The pair of switching transistors Q1 and Q4, which are connected to the gates of Q2, Q3 and Q4 and are diagonally opposed to each other, and the switching transistors Q2 and Q3, when one Q1 and Q4 are simultaneously turned on, the other Q2 and Q3 are simultaneously turned off. It is configured.

FIG. 4 is a circuit diagram showing a main part of the starting circuit 4. In FIG. 4, the starting circuit 4 includes a pulse transformer 21 having a secondary winding connected to the output of the inverter circuit 2 and a transistor 22 connected to the primary winding of the pulse transformer 21.
And a pulse generator circuit configured to include a series circuit, a oscillator 23 that starts oscillation upon receiving a control signal b from the lighting control circuit 8, and a buffer circuit 24 that switches the transistor 22 by the output of the oscillator 23. .. Pulse transformer
The discharge lamp 5 is connected to the other end of the secondary winding 21 and receives the control signal b from the lighting control circuit 8 to start the discharge lamp 5 by a high-voltage pulse generated in the secondary winding.

FIG. 5 is a circuit diagram showing a main part of the lighting control circuit 8. In FIG. 5, the lighting control circuit 8 includes a DC power source 1
Lighting discrimination circuit for discriminating lighting of the discharge lamp 5 in response to the output of the DC voltage detection circuit 6a for detecting the output voltage VDC of
25, the output of the DC voltage detection circuit 6b for detecting the output VDC of the DC power supply 1, the output of the DC current detection circuit 7 and the output of the starting power signal circuit 29 described later, and the error amplifier EA2 of the IC 15 of the DC power supply 1 The power control circuit 26 that inputs a signal to control the output power of the DC power supply 1, the turn-off time circuit 27 that receives the output of the lighting determination circuit 25 and outputs a larger signal as the turn-off time is longer, and the lighting determination circuit 25 A starting power signal setting trigger circuit 28 that triggers the output of the extinction time circuit 27 when the discharge lamp 5 is lit upon receiving the output, and an electric power immediately after the discharge lamp 5 is started by receiving the output of the extinction time circuit 27. After setting the level, the starting power signal circuit 29 that outputs a signal to reduce the starting power level to the power control circuit 26 with the passage of time and the input voltage of the starting power signal circuit 29 when the discharge lamp is started are reset. That a reset circuit 35, a starting power calculation circuit 100 for calculating the starting power corresponding to the output voltage of the DC power source 1 corresponding to the lamp voltage, constant switching circuit when switching the reduction time constant of starting power at a given lamp voltage
Equipped with 108. Further, the turn-off time circuit 27 and the starting power signal setting trigger circuit 28 constitute starting initial power setting means.

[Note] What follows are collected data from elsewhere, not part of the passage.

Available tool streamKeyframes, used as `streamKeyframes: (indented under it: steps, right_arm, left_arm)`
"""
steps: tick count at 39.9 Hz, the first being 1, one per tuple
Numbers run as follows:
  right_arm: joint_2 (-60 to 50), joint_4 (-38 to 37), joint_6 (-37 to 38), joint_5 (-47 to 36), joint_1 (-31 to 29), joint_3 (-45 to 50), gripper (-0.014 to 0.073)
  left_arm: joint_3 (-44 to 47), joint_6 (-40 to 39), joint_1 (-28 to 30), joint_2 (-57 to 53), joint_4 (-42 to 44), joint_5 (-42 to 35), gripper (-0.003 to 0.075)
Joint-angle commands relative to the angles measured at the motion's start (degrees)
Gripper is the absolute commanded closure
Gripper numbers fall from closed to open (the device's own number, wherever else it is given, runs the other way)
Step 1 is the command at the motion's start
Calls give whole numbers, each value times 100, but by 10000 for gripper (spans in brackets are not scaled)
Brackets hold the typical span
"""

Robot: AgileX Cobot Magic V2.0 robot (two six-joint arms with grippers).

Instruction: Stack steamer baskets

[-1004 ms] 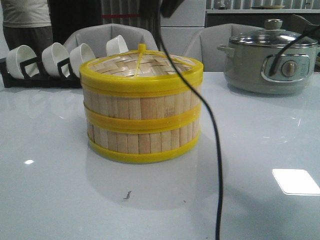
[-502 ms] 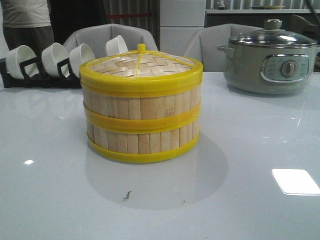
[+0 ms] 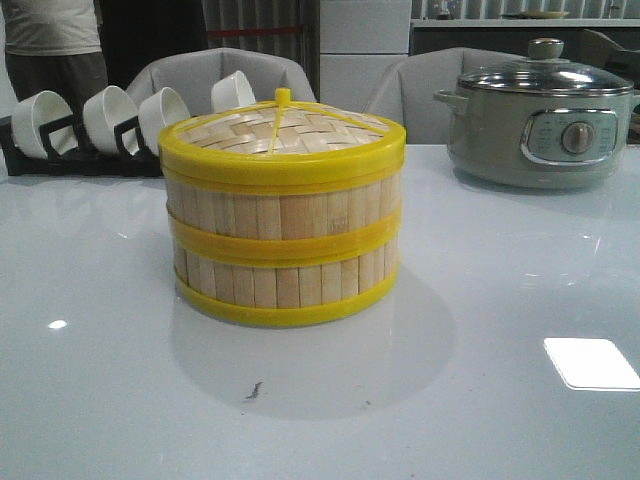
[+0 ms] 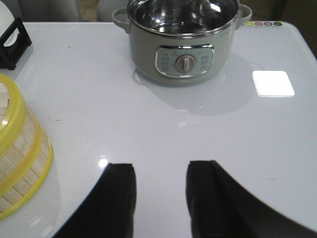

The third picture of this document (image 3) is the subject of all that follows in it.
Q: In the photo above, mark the right grey chair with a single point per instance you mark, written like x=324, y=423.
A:
x=405, y=91

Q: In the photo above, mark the white bowl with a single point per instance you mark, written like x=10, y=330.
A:
x=232, y=92
x=160, y=110
x=30, y=114
x=102, y=112

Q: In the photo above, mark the glass pot lid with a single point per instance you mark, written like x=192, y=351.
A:
x=545, y=72

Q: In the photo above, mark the person in black clothes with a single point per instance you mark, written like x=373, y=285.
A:
x=135, y=33

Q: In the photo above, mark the bamboo steamer lid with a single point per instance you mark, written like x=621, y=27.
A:
x=282, y=146

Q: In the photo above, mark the grey chair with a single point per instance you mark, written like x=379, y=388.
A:
x=192, y=75
x=405, y=91

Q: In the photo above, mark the bamboo steamer tray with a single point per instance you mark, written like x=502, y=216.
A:
x=290, y=296
x=284, y=230

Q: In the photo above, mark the black bowl rack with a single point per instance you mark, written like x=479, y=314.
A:
x=133, y=157

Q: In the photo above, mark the dark grey sideboard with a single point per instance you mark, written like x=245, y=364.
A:
x=512, y=35

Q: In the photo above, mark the white drawer cabinet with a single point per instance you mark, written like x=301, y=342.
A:
x=358, y=41

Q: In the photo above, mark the left grey chair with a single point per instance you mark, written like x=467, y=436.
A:
x=192, y=75

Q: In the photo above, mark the green electric cooking pot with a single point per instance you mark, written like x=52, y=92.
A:
x=537, y=141

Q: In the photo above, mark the person in beige shirt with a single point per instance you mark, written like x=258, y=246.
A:
x=54, y=45

The lighting determination circuit 25 determines the output voltage V of the DC power supply 1.
Output voltage and setting of DC voltage detection circuit 6a for detecting DC
Compare the output voltage of the circuit 31 with the comparator COMP1
LO when the output voltage of the DC power supply 1 is higher than a predetermined voltage
W, if the voltage is lower than the predetermined voltage, the HIGH control signal b
Output. This control signal b enters the oscillator 23 of the starting circuit 4.
When activated, it produces a start pulse. Also
Input to the power control circuit 26 when the control signal b is LOW
The output of the DC voltage detection circuit 6b is output by the transistor Q6.
Short circuit and set the output of operational amplifier OP1 to 0V
It is designed to allow a large current to flow even when the voltage rises. This
As a result, during the period when the starting pulse is generated, the DC power supply 1
Operate the error amplifier EA1 in IC15
Can be brought to a constant voltage required for starting. In addition, the control signal b
Is LOW, the transistor Q9 of the reset circuit 35 is
Is turned on, the voltage of the capacitor C29 of the starting power signal circuit 29
V _c29 To reset.

When the discharge lamp 5 is started, a large DC current flows, the DC voltage drops, and the control signal b output from the lighting discrimination circuit 25 becomes HIGH. Therefore, the operation of the starting circuit 4 is stopped and the starting pulse is stopped. Further, the transistor Q6 of the power control circuit 26 is turned off, and the output of the DC voltage detection circuit 6b in the power control circuit 26 becomes valid. Inputs the output V _6b of the DC voltage detecting circuit 6b, starting power calculation circuit 100 decreases the output signal with the increase of the lamp voltage is less than a predetermined lamp voltage, the predetermined lamp voltage or the output signal to zero.

FIG. 6 shows the input voltage V of the starting power calculation circuit 100.
It is a figure which shows the relationship between _6b and output voltage _Vc29 . Resistance R10
Bias voltage is applied by 1 and R102, and operational amplifier OP
It is inverted and amplified at 5. Above the input voltage V _6b ′ shown in FIG. 6, the output is set to 0V by the diodes 106 and 107. Thus, the higher the lamp voltage, the lower the starting power.

When the control signal b becomes HIGH, the transistor Q7 is turned on in the starting power signal setting trigger circuit 28 for a time determined by the capacitor C28 and the resistor R28.
Then, the trigger signal for setting the output of the starting power signal setting trigger circuit 28 to 0V is output. The starting power signal setting trigger circuit 28 controls the control signal b output from the lighting determination circuit 25.
The trigger signal is output in response to this, but the trigger signal may be output by detecting the turning on of the DC power supply 1. Alternatively, the time from when the DC power supply 1 is turned on until the lamp is lit It's good if it's in between.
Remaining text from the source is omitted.